[Stored data]

────────────────────────────────────────

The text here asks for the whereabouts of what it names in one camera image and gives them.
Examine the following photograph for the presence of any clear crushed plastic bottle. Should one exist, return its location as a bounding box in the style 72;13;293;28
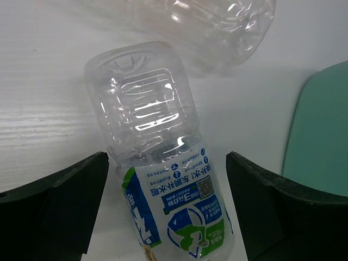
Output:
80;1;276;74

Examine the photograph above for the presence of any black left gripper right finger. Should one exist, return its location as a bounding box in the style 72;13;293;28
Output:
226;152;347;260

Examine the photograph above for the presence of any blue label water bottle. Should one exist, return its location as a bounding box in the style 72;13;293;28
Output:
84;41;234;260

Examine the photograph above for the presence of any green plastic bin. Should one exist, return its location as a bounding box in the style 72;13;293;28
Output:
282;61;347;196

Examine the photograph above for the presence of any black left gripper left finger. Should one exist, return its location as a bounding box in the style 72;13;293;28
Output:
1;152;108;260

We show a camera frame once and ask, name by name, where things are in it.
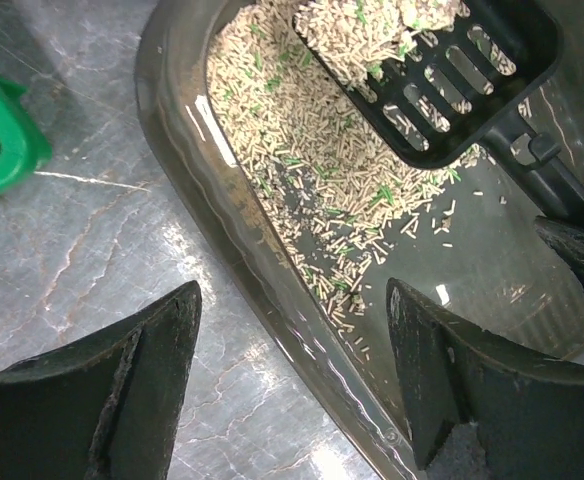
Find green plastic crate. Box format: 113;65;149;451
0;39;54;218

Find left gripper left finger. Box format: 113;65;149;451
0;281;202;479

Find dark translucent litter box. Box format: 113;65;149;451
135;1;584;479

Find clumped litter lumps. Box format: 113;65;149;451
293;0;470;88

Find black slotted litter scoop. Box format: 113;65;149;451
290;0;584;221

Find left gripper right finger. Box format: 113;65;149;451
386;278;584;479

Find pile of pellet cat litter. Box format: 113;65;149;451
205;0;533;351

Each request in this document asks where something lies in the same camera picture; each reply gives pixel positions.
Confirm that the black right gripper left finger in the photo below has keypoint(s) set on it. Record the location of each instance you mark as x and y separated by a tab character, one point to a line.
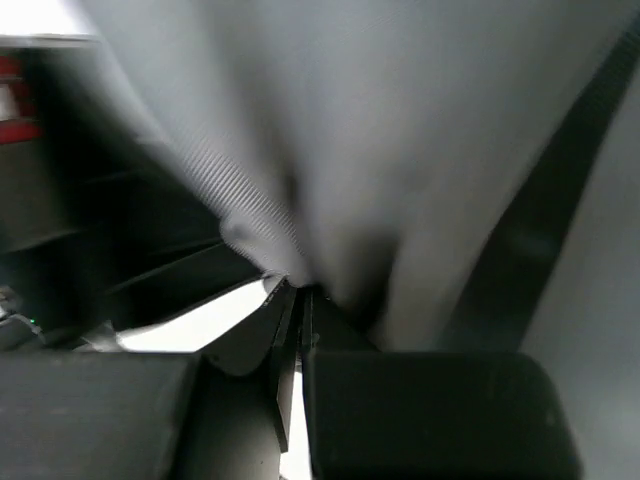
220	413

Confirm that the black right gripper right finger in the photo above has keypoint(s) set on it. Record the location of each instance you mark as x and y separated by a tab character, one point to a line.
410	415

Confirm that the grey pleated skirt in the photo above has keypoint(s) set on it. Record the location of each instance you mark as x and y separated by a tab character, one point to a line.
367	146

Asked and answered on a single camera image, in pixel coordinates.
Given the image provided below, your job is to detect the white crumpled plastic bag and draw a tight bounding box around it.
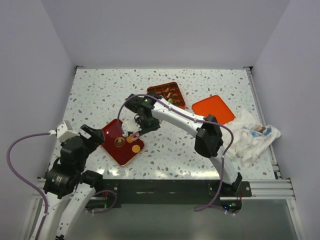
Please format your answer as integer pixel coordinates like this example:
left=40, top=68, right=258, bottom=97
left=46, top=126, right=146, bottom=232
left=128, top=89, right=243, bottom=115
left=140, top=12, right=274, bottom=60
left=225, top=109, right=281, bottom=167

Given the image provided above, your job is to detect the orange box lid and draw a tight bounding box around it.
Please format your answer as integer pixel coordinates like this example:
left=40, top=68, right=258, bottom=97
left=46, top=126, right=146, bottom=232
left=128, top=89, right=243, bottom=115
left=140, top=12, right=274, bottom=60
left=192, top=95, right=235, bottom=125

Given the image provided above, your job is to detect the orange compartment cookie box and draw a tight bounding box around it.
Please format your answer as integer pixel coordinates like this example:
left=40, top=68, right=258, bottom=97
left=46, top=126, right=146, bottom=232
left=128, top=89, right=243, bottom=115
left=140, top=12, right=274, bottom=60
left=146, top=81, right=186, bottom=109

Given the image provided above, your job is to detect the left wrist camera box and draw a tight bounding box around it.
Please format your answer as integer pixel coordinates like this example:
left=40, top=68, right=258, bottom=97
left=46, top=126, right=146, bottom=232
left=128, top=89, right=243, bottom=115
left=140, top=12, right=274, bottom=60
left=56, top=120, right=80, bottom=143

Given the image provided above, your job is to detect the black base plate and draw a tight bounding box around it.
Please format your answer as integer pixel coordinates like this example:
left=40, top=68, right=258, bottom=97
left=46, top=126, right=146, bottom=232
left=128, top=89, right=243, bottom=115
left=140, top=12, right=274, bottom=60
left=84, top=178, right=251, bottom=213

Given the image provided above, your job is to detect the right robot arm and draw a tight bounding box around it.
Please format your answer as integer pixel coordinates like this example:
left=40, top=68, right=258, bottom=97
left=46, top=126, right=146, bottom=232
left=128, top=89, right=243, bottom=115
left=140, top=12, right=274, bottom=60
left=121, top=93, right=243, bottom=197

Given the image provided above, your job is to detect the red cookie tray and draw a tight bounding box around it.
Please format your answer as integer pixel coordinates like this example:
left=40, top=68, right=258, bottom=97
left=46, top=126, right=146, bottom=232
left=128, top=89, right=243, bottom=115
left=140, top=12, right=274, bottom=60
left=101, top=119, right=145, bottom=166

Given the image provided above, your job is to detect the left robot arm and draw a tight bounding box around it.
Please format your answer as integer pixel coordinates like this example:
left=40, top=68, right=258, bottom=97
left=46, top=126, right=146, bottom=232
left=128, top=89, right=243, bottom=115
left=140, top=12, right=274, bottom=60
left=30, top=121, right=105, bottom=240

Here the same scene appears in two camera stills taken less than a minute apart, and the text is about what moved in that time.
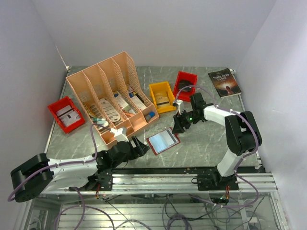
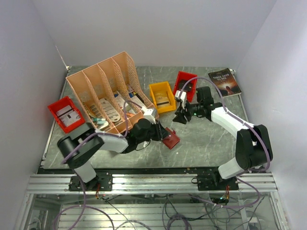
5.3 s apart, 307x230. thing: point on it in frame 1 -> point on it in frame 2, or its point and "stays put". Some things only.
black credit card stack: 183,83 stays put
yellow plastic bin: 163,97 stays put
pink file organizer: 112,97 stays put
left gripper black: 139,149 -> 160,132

────────────────────────────────────────

Nothing but the lines from the one with "detect the right" up to and including the one with "5.3 s apart, 307x230." should be printed, exactly as they read above. Please keep the pictures out.

Given the image provided above, your job is to detect the right robot arm and draw a tight bounding box around it.
Please format your answer as integer pixel coordinates like this example:
left=40, top=68, right=258, bottom=97
left=46, top=126, right=146, bottom=232
left=128, top=89, right=243, bottom=115
left=140, top=12, right=274, bottom=60
left=121, top=93, right=243, bottom=197

Given the image provided above, your job is to detect the red cookie tray and draw a tight bounding box around it.
Please format your answer as integer pixel coordinates like this example:
left=40, top=68, right=258, bottom=97
left=46, top=126, right=146, bottom=232
left=128, top=89, right=243, bottom=115
left=140, top=12, right=274, bottom=60
left=101, top=119, right=145, bottom=166

Given the image provided above, your job is to detect the left robot arm and draw a tight bounding box around it.
Please format your answer as integer pixel coordinates like this example:
left=40, top=68, right=258, bottom=97
left=46, top=126, right=146, bottom=232
left=128, top=89, right=243, bottom=115
left=140, top=12, right=274, bottom=60
left=30, top=121, right=105, bottom=240

Here the same scene appears in two camera stills taken less than a minute apart, and the text is about what moved in that time.
5.3 s apart, 307x230. thing: point on it in frame 1 -> point on it in frame 2, or its point and "stays put". Some things only.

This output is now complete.